Bank of Japan Governor Haruhiko Kuroda may have just pulled off history’s biggest tease.
Since 2013, Kuroda has overseen an unprecedented expansion of a central bank’s balance sheet. By late 2018, it topped the size of Japan’s $5 trillion economy—and has only grown since. Though most of those purchases were bonds, the BOJ also hoarded stocks via exchange-traded funds with increasing fervor.
In 2020 alone, Kuroda’s team added $65 billion to its ETF holdings, making the BOJ Japan’s investment “whale.” That’s up from $38 billion in 2013.
Yet in May—and here comes the big tease—the BOJ went an entire month without adding to its EFT holdings, the first 30-day pause in eight years. That has many investors believing Kuroda is suddenly serious about pulling BOJ support for stocks.
Don’t bet on it, as Japan’s Covid-19 recovery lags the rest of the developed world, and perhaps significantly.
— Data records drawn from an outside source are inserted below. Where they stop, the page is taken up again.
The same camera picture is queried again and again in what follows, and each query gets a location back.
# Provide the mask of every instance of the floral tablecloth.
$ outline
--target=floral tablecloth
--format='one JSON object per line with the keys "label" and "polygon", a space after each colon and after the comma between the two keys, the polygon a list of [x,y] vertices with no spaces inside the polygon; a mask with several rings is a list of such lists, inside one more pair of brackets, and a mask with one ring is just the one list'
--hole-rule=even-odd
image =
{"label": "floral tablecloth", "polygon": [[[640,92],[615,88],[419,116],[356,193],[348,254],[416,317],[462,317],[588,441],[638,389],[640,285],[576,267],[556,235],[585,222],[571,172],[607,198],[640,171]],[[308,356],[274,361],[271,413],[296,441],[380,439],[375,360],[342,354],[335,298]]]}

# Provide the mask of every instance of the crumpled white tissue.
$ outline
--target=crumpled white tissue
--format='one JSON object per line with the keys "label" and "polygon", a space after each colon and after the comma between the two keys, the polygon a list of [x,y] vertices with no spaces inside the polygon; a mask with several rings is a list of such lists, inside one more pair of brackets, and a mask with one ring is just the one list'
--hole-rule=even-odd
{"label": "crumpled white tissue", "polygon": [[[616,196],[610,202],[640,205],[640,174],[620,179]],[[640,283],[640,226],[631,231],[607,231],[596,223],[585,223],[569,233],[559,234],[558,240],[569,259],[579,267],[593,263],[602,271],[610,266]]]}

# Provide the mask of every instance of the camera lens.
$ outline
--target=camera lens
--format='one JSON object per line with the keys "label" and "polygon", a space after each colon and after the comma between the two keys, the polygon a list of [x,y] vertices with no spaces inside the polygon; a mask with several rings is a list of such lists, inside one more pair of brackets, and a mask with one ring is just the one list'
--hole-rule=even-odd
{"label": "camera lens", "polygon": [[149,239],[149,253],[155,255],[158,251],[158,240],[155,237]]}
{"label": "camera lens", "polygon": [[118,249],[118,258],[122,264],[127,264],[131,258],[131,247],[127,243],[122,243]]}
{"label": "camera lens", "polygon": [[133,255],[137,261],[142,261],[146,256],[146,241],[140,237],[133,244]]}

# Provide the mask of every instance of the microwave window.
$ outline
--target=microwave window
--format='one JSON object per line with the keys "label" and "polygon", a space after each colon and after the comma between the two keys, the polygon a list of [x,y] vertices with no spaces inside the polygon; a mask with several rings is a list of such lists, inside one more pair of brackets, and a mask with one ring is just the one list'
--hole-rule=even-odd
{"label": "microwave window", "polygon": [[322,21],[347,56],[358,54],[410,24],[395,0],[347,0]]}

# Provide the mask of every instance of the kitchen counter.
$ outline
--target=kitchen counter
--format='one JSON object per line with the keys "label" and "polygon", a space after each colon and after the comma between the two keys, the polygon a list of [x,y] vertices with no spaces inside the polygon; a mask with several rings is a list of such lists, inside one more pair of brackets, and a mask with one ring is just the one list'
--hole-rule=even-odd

The yen’s 6% drop versus the U.S. dollar tells the story as well any data set. As North America and Europe stabilize and begin producing decent growth, the forces behind Japan’s downturn remain stubbornly negative. Retail sales, industrial production, wages and business confidence have many economists convinced Japan might not return to pre-Covid levels until 2023.